**Task directions**
Go through the records and copy each line where the string "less" occurs.

**Dataset records**
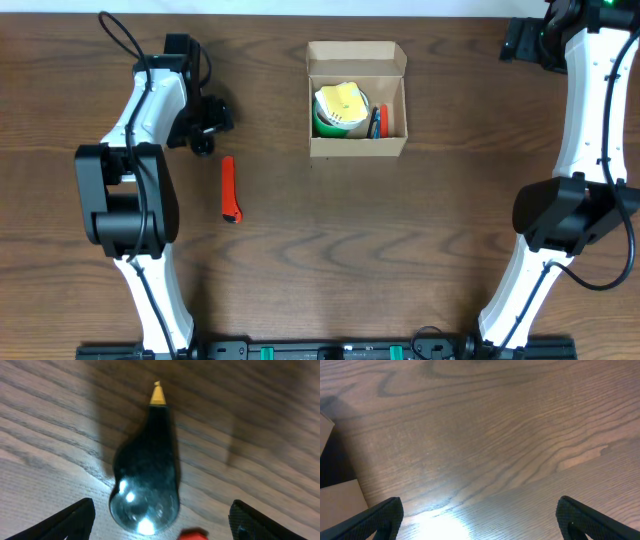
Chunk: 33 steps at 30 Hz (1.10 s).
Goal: Pack container
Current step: 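Grasp the black yellow-tipped dispenser with the left gripper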
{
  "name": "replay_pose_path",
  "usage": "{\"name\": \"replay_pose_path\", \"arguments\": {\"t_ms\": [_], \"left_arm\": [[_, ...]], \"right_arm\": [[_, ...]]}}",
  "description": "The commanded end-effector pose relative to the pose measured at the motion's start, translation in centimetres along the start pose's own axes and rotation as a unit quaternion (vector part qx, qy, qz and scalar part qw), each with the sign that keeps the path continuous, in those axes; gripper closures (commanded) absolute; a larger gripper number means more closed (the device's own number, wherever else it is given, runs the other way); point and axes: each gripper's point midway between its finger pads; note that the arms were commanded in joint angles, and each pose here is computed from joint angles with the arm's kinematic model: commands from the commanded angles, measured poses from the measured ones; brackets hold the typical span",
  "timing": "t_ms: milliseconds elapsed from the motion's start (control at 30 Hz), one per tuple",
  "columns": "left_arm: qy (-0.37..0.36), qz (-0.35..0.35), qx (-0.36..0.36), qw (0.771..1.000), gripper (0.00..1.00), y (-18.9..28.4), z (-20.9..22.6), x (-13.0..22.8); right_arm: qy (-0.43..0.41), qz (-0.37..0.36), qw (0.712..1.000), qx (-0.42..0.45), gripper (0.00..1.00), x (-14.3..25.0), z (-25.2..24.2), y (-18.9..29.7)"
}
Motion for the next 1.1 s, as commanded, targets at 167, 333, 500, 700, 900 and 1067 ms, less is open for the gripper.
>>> {"name": "replay_pose_path", "arguments": {"t_ms": [167,333,500,700,900,1067], "left_arm": [[0.001,0.010,-0.019,1.000,0.13,-1.2,1.4,-0.2],[0.001,0.033,-0.019,0.999,0.13,-2.6,1.7,0.5],[-0.006,0.049,-0.016,0.999,0.14,-3.6,1.6,1.0],[-0.006,0.049,-0.016,0.999,0.24,-3.7,1.6,1.0],[-0.006,0.049,-0.016,0.999,0.31,-3.7,1.6,1.0],[-0.006,0.049,-0.016,0.999,0.49,-3.7,1.6,1.0]], "right_arm": [[-0.007,-0.008,1.000,0.003,0.01,-0.1,-0.6,0.9],[-0.007,-0.008,1.000,0.003,0.01,-0.1,-0.6,0.9],[-0.007,-0.008,1.000,0.003,0.01,-0.1,-0.6,0.9],[-0.007,-0.008,1.000,0.003,0.01,-0.1,-0.6,0.9],[-0.007,-0.008,1.000,0.003,0.01,-0.1,-0.6,0.9],[-0.007,-0.008,1.000,0.003,0.01,-0.1,-0.6,0.9]]}}
Point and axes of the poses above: each gripper's point midway between its finger pads, its own y axis back along the fingers, its own z axis along the line the jaws close on, x = y × z, and after that the axes turned 5 degrees about y, right-handed
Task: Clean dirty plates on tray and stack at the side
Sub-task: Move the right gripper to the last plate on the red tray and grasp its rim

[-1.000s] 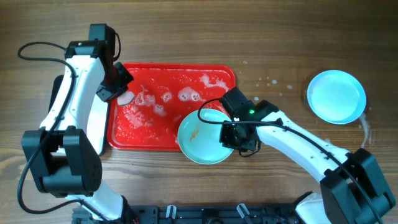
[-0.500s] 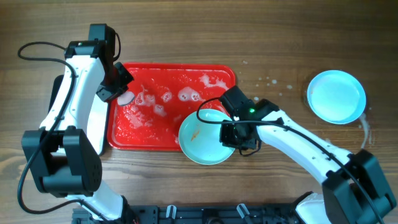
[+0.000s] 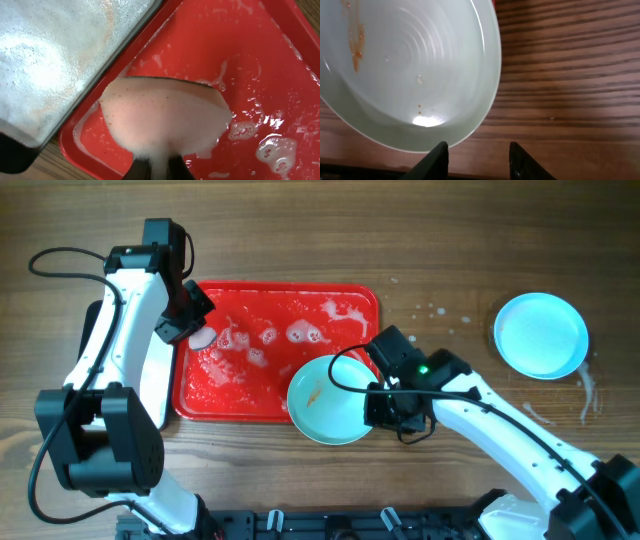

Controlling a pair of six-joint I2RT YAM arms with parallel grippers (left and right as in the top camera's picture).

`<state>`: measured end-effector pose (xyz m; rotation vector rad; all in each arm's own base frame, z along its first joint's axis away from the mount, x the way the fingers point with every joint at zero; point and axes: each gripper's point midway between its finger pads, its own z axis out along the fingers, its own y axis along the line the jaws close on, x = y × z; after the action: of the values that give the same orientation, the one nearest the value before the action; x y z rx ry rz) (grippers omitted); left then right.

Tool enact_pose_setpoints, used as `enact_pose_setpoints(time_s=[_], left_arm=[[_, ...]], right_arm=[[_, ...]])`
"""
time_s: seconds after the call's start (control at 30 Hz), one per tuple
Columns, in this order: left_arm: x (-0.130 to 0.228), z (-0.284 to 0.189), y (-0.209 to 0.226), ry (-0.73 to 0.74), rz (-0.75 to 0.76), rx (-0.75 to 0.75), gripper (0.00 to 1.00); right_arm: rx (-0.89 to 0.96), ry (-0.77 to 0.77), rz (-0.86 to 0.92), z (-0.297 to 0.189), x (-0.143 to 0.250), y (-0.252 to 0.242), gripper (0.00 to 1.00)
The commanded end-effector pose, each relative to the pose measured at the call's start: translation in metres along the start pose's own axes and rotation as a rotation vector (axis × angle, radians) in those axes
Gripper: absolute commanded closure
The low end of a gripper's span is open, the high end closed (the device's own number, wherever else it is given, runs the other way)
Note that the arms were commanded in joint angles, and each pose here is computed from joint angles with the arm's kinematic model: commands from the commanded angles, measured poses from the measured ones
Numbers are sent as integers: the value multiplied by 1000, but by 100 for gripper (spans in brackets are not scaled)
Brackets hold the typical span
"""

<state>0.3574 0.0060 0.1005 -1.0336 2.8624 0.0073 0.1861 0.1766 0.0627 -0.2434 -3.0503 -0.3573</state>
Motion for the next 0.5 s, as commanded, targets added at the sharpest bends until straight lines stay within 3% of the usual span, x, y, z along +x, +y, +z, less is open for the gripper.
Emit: enact_pose_setpoints(time_s=[0.0, 0.23, 0.47], left_arm=[[-3, -8, -2, -18, 12, 19, 96], [-3, -8, -2, -18, 12, 19, 96], [-3, -8, -2, -18, 12, 19, 96]], right_arm=[[-94, 17, -5, 11, 5, 11, 57], [-107, 8, 6, 26, 7, 13, 57], [-85, 31, 16, 32, 10, 10, 66]])
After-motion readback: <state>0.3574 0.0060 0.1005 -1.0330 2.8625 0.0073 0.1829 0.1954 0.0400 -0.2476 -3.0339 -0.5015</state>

**Exercise answer**
Motion for the next 1.1 s, as commanded, targets at 167, 333, 500, 700, 900 and 1067 ms, less is open for the gripper.
Motion for the next 0.5 s, as commanded, targets added at the sharpest bends until straight lines stay within 3% of the usual span, x, y, z along +x, +y, +z, less is open for the gripper.

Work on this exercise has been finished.